→ **TASK PROMPT**: From the entries below, copy every line where the string "robot" appears.

EXERCISE DATA START

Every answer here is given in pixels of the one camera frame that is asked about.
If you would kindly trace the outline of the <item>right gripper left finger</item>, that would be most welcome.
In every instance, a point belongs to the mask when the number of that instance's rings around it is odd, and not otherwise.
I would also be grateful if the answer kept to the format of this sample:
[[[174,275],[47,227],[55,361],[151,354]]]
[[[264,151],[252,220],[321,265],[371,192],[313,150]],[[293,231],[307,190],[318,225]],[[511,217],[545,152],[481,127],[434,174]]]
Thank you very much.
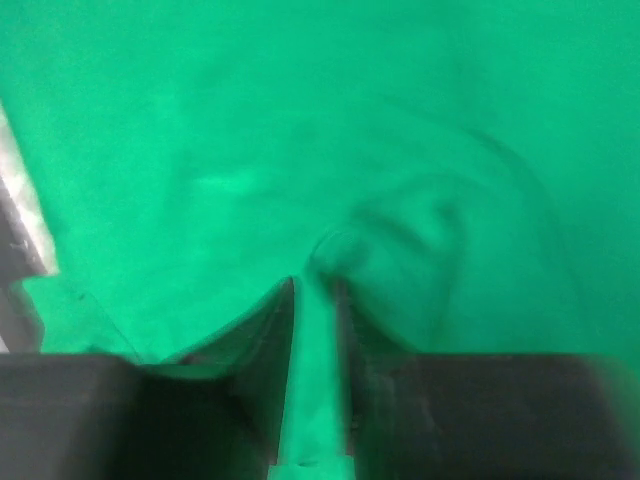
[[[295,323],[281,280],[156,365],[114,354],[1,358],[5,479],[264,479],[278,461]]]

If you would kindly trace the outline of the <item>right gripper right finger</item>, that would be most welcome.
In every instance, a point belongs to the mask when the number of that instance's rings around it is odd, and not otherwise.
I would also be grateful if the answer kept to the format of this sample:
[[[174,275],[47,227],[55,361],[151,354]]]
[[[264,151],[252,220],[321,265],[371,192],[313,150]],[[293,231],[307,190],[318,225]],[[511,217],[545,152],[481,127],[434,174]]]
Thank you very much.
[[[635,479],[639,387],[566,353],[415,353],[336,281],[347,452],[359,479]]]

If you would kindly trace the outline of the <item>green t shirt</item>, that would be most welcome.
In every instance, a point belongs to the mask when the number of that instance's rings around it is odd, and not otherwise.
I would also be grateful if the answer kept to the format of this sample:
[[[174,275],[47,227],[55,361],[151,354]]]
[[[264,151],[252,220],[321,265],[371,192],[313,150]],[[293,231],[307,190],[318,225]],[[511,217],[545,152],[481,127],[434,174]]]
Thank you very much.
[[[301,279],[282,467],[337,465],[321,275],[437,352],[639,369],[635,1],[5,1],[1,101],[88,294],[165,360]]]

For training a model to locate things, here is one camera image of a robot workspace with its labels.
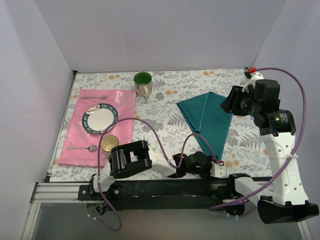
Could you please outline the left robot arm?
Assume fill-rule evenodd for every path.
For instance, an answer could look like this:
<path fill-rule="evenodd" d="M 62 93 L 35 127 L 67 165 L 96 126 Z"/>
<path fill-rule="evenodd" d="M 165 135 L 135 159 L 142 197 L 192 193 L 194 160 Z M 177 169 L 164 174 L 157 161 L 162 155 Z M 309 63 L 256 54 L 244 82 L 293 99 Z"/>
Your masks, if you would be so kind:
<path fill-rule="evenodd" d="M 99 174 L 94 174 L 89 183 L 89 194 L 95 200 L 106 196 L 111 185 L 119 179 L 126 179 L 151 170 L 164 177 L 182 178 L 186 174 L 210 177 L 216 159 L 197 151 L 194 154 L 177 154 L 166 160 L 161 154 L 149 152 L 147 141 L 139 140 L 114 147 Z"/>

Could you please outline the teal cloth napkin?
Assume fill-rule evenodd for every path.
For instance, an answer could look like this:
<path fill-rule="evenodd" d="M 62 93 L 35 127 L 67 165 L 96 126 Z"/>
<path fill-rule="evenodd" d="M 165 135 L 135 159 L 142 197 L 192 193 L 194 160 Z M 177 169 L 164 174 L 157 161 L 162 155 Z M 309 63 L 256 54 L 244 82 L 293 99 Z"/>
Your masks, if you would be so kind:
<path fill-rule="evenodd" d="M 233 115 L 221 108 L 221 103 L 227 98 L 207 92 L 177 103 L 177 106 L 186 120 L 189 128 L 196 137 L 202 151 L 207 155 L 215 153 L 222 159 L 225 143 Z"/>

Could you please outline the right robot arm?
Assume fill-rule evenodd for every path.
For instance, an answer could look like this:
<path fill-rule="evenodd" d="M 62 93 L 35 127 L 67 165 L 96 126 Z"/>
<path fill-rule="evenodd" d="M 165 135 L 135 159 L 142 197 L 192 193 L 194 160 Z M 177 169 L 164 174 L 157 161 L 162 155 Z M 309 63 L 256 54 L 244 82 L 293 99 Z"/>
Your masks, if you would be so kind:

EXERCISE DATA END

→ **SOLVED PROBLEM**:
For training a model to locate things, here is one camera image of a robot workspace with its labels.
Could you please outline the left robot arm?
Could you please outline the right robot arm?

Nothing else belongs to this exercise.